Les dangers d’un tel obscurcissement deviennent de plus en plus clairs. L’ancienne membre du Congrès « progressiste » Cynthia McKinney, que le Parti vert a choisie pour se présenter à la présidence en 2008, a écrit l’introduction du livre d’Atzmon, et l’avocat juif activiste Stanley Cohen a accepté de faire partie de son panel du 30 avril au Théâtre 80. Dans un sens, cela va de pair avec la capacité pérenne d’Atzmon à amener certains à gauche (Richard Falk, James Petras, le magazine Counterpunch) à approuver ou à publier son travail. Mais la volonté de certains soi-disant progressistes de soutenir un antisémitisme flagrant se reflète étrangement dans l’utilisation de plus en plus réussie par la droite des tropes de l’oppression de classe contre les Juifs, les Afro-Américains et les immigrés.

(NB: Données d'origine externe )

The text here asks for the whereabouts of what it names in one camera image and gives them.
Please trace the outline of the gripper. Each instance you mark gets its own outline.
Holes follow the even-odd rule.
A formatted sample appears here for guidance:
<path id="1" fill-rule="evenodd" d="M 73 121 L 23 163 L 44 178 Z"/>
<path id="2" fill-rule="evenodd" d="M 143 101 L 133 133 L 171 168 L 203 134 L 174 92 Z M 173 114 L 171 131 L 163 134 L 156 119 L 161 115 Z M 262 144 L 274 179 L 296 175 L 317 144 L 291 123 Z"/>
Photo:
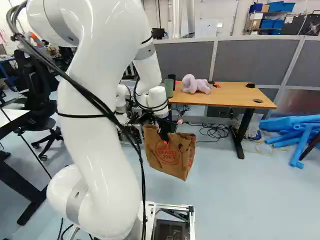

Quand Atzmon soutient que « l’élite juive » détruit les « travailleurs », Quand Donald Trump avertit qu' »une petite poignée d’intérêts spéciaux mondiaux » laissent « des terroristes islamistes radicaux entrer dans le pays par milliers » pour « priver notre classe ouvrière de ses droits, « Il est temps pour nous tous d’être totalement et complètement transparents sur notre politique, exactement ce que nous disons et ce que cela signifie.

Les Juifs ne font pas de mal aux travailleurs. Les musulmans ne font pas de mal aux travailleurs. Les immigrants ne nuisent pas aux travailleurs. C’est notre système économique qui nuit aux travailleurs.

Donna Minkowitz est l’auteur de « Growing Up Golem: How I Survived My Mother, Brooklyn and Some Really Bad Dates ».